### Work order:
Copy out the data that comes next, character for character, and leave the images aside.

### Data segment:
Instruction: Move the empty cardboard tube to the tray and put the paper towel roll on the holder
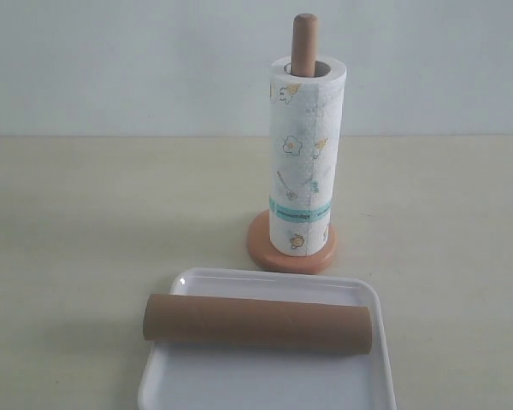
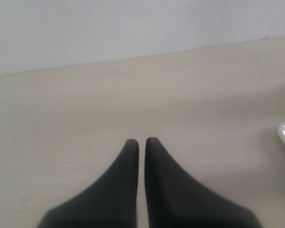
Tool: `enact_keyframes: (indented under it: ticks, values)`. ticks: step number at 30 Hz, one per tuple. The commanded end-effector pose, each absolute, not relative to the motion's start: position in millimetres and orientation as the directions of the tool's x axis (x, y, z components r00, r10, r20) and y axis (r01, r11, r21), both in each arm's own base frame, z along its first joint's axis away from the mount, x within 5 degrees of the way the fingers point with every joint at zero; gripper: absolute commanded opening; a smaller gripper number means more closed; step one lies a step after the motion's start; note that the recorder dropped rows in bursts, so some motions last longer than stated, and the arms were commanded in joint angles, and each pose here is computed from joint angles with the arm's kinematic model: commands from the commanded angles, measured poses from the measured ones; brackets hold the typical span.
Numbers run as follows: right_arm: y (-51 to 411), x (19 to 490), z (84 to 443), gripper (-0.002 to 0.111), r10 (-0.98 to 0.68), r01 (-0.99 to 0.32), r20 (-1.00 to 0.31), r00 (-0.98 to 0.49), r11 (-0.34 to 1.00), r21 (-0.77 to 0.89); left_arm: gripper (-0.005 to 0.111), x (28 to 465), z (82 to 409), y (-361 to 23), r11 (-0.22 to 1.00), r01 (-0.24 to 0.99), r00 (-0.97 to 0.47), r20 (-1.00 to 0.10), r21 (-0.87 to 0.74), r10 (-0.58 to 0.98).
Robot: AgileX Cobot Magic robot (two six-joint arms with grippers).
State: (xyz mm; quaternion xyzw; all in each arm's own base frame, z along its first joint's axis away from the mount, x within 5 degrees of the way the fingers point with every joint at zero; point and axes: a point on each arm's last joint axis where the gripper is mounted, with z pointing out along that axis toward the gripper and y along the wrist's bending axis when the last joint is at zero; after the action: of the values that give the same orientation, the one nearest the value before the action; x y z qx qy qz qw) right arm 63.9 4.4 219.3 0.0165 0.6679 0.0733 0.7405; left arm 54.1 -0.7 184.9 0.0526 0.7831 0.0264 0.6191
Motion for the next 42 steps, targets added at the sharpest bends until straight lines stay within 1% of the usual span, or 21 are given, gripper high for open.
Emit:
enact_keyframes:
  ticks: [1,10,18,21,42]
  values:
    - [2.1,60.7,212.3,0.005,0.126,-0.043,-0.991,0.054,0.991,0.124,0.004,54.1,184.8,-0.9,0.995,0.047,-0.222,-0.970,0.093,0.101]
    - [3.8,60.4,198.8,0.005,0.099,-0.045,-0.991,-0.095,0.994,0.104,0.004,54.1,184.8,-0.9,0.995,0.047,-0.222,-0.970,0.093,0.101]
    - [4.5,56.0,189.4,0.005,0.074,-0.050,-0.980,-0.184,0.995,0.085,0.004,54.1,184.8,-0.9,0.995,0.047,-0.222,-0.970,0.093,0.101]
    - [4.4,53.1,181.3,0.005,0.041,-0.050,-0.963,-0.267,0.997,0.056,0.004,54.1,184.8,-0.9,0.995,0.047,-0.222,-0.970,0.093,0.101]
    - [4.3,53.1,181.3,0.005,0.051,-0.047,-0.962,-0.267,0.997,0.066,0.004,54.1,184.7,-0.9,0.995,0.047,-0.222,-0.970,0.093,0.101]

### Answer space:
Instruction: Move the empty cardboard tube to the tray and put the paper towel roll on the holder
Tool: `enact_keyframes: (indented under it: ticks, values)`. ticks: step number at 30 Hz, one per tuple. The commanded end-effector pose, each absolute, not relative to the motion's start: position in millimetres and orientation as the directions of the tool's x axis (x, y, z components r00, r10, r20) and y axis (r01, r11, r21), both in each arm's own base frame, z along its first joint's axis away from the mount, x within 5 degrees of the way the fingers point with every joint at zero; gripper: absolute commanded opening; a smaller gripper number means more closed; step one lies a step after the motion's start; note that the recorder dropped rows in bursts, so some motions last longer than stated, and the arms were commanded in joint angles, and each pose here is computed from joint angles with the arm's kinematic model: commands from the commanded angles, measured poses from the measured ones; brackets hold the typical span.
Numbers run as follows: right_arm: y (-51 to 411), x (19 to 490), z (84 to 443), gripper (-0.002 to 0.111), r10 (-0.98 to 0.68), r01 (-0.99 to 0.32), r20 (-1.00 to 0.31), r00 (-0.98 to 0.49), r11 (-0.34 to 1.00), r21 (-0.77 to 0.89); left_arm: gripper (-0.005 to 0.111), x (28 to 465), z (82 to 409), y (-361 to 23), r11 (-0.22 to 1.00), r01 (-0.24 to 0.99), r00 (-0.97 to 0.47), r20 (-1.00 to 0.10), r21 (-0.87 to 0.74), r10 (-0.58 to 0.98).
Robot: AgileX Cobot Magic robot (two six-joint arms with grippers).
State: (xyz mm; quaternion xyzw; all in each arm's own base frame, z along its first joint's axis away from the mount, x within 5 degrees of the way the fingers point with every joint at zero; point and axes: a point on each arm's last joint axis where the gripper is mounted, with z pointing out along that axis toward the gripper and y along the wrist's bending axis when the last joint is at zero; after the action: of the values that give the same orientation, the one nearest the value before the action; x y z qx qy qz qw) right arm 63.9 4.4 219.3 0.0165 0.6679 0.0733 0.7405; left arm 54.1 -0.7 184.9 0.0526 0.7831 0.0264 0.6191
Motion for the next 42 steps, targets added at the sharpest bends until straight lines stay within 1% of the usual span, or 21 are given, gripper high for open.
Emit:
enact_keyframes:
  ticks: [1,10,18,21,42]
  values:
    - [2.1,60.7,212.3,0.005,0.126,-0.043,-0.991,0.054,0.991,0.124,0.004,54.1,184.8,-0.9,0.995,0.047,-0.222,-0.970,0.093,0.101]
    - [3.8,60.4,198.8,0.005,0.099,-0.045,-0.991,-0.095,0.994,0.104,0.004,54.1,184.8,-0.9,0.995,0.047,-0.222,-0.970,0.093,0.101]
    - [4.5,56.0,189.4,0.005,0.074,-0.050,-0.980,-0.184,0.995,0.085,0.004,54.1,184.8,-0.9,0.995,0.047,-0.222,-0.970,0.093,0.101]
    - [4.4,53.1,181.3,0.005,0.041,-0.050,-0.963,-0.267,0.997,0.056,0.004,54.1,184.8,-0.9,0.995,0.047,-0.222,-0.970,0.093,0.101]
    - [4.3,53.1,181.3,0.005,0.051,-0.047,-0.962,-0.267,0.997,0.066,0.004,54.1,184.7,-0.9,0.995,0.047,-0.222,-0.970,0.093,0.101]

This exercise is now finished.